Letting your audience know your intentions
Nylund had to build a whole new physics animation system that would work across both a third and first-person perspective, while still utilizing the script system he had developed across other games.
Of course, the result isn’t as clean as your typical first-person shooters, but that is kind of the point, with the head bobbing and goofy movement lending the game that familiar charm that many have come to expect from the studio.
“The wonky part is kind of cool because if everyone doesn’t take the game so seriously we can have a lot more fun with it and do more things like we have a gazillion weapons in Totally Accurate Battlegrounds and the reason we can have that is that every single one of them doesn’t need to be balanced and thought out,” argues Henriksson. “We can just add a bunch of cool ideas into weapons and just have them in the game.”

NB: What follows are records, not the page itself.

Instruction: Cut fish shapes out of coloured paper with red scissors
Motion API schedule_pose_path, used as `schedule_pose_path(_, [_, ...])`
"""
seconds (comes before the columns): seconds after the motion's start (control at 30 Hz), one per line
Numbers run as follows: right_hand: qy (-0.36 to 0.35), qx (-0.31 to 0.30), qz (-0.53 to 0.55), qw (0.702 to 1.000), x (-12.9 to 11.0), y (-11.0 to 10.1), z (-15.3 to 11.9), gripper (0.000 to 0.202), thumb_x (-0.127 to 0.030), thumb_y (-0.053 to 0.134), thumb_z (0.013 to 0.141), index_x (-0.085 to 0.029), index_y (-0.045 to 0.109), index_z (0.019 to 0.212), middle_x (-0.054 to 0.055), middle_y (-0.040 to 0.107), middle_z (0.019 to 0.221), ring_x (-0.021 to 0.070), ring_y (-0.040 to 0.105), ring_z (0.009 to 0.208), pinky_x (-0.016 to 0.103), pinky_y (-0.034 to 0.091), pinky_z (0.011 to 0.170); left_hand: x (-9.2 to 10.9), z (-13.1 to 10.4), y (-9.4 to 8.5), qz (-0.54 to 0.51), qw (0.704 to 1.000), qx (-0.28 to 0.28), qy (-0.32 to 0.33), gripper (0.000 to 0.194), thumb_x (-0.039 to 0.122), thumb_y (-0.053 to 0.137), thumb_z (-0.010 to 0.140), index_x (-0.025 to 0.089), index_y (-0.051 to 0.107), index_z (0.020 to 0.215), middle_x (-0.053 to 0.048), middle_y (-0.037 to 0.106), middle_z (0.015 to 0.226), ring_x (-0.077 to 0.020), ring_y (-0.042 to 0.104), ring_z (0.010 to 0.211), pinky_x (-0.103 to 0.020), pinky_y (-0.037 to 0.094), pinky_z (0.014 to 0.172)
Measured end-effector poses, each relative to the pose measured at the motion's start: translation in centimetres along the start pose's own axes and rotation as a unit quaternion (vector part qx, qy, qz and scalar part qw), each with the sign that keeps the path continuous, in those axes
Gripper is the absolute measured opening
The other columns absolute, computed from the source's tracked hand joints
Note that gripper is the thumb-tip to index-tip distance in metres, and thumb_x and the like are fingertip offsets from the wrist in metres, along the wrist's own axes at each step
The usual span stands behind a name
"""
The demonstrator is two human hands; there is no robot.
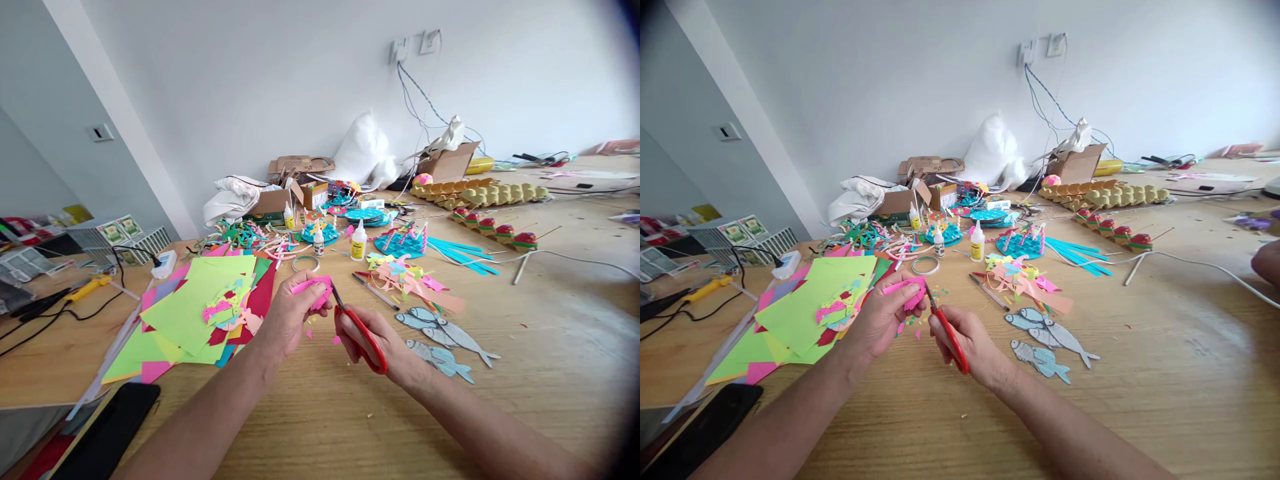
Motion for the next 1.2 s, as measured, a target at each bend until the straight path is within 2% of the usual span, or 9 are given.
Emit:
schedule_pose_path(0.17, [0.001, -0.004, -0.005, 1.000, 0.04, -0.05, 0.01, 0.044, -0.062, 0.041, 0.082, -0.020, 0.044, 0.067, -0.006, 0.044, 0.046, 0.0095, 0.039, 0.041, 0.022, 0.032, 0.043, -0.39, -0.04, -0.05, -0.025, 0.999, -0.007, -0.029, 0.015, 0.026, 0.068, 0.067, 0.015, 0.057, 0.071, 0.000, 0.063, 0.061, -0.0095, 0.058, 0.056, -0.021, 0.044, 0.057])
schedule_pose_path(0.77, [0.011, 0.000, -0.015, 1.000, -0.02, -0.12, -0.09, 0.047, -0.065, 0.041, 0.081, -0.020, 0.045, 0.067, -0.006, 0.043, 0.044, 0.0092, 0.038, 0.038, 0.022, 0.031, 0.041, -0.29, -0.04, 0.02, -0.009, 0.999, -0.010, -0.029, 0.014, 0.025, 0.067, 0.069, 0.014, 0.059, 0.072, 0.000, 0.064, 0.059, -0.0095, 0.059, 0.055, -0.020, 0.047, 0.055])
schedule_pose_path(1.2, [0.029, -0.023, -0.018, 0.999, 0.12, 0.14, -0.01, 0.041, -0.058, 0.043, 0.080, -0.020, 0.044, 0.064, -0.009, 0.037, 0.042, 0.0069, 0.034, 0.036, 0.019, 0.028, 0.037, 0.45, 0.21, -0.42, 0.069, 0.994, -0.071, -0.051, 0.013, 0.025, 0.066, 0.071, 0.014, 0.060, 0.072, 0.000, 0.064, 0.060, -0.0089, 0.059, 0.055, -0.019, 0.045, 0.053])
Point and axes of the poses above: each hand's wrist, its own z-axis towards the middle knuckle, its own y-axis out of the palm, x = y × z, the point moved 9 cm from there along z, towards the middle knuckle
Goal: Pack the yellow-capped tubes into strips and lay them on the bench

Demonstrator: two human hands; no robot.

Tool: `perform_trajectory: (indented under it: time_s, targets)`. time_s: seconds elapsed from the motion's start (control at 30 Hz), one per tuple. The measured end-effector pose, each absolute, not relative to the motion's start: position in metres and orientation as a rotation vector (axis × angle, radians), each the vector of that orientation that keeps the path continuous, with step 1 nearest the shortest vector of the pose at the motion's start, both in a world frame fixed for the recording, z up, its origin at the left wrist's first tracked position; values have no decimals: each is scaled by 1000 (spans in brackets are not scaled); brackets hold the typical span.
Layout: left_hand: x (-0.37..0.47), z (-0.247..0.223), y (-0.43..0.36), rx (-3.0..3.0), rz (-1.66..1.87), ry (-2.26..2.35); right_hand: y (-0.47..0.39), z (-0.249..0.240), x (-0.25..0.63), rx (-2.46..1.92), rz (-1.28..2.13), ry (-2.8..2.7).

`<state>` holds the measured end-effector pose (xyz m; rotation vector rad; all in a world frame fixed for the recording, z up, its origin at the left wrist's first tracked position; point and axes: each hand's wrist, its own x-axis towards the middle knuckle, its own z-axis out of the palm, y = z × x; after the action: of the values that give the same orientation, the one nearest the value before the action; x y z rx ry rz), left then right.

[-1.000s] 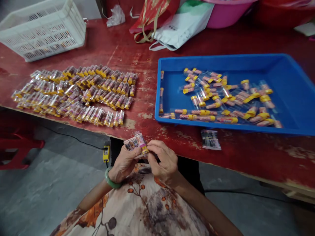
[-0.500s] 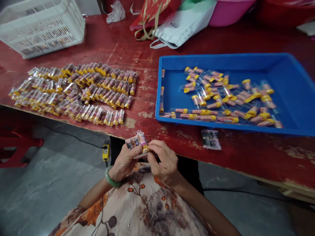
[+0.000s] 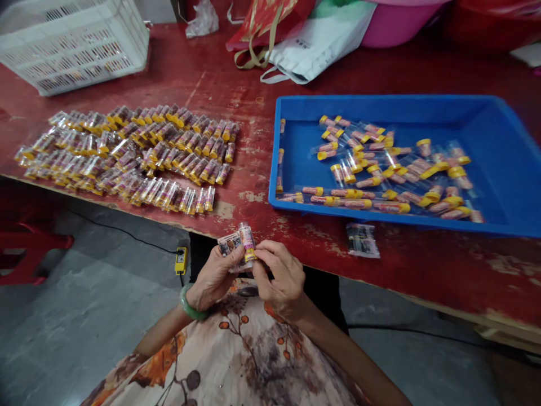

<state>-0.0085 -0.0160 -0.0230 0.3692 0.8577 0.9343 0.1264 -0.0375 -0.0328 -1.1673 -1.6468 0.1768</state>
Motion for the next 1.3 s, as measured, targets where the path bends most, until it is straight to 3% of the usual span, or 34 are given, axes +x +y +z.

To close the interview, I ask Henriksson what the future holds for Landfall Games. What are they working on now, and are they finally going to hire an animator or continue making physics-based games.
“For now, we are definitely just going to figure out how deep we can go with physics animations,” answers Henriksson.
“At the moment, we’re doing Totally Accurate Battle Simulator and Totally Accurate Battlegrounds. The plan is to keep doing Totally Accurate Battlegrounds until the servers are pretty stable and people can play and there are no big issues, and to continue and finish Totally Accurate Battle Simulator," he concludes. "We’re [getting] there.”